>>
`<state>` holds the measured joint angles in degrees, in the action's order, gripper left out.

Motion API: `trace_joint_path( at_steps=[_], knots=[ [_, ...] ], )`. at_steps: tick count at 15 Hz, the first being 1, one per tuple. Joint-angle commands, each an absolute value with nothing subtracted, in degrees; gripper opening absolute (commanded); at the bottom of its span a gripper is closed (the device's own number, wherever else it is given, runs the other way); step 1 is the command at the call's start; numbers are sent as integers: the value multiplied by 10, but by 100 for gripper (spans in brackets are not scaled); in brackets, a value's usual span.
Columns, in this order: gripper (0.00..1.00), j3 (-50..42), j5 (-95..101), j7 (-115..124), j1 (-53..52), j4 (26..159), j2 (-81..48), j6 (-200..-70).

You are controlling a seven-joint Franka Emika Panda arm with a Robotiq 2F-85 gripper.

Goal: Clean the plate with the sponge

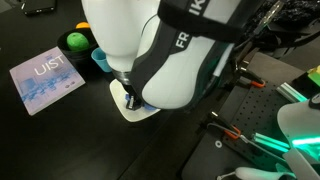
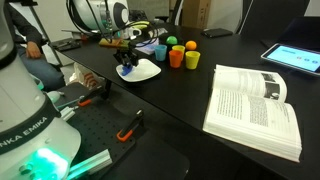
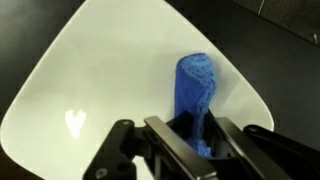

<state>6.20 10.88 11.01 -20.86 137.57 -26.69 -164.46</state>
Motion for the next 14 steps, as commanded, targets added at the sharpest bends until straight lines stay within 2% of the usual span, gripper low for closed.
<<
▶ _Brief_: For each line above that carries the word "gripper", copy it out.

▶ _Response box_:
`<state>` holds the measured joint angles in degrees, in the action's order, gripper left out.
Motion API: `trace_joint_path( at_steps=[_], knots=[ [_, ...] ], )`. at_steps: tick count at 15 Hz, the first being 1, one per tuple. Joint-angle commands, each an absolute value with nothing subtracted, in degrees; gripper opening absolute (commanded); at the bottom of its span a gripper is closed (the device's own number, wherever else it is given, runs the other way); step 1 is the command at the call's start; numbers are sent as integers: the value multiplied by 10, but by 100 for gripper (spans in brackets are not scaled); in brackets, a value's usual span.
Columns, in this order: gripper (0.00..1.00), j3 (-50..42), j5 (-95..101), j7 (-115..124), j1 (-53..52), j4 (26..159), j2 (-81..48), j6 (-200..-70).
You are controlling a seven-joint Franka Emika Panda arm with a Robotiq 2F-85 gripper.
Motion for the next 14 steps, as commanded, targets added at the sharpest bends until straight lines stay within 2% of the usual span, gripper low for closed.

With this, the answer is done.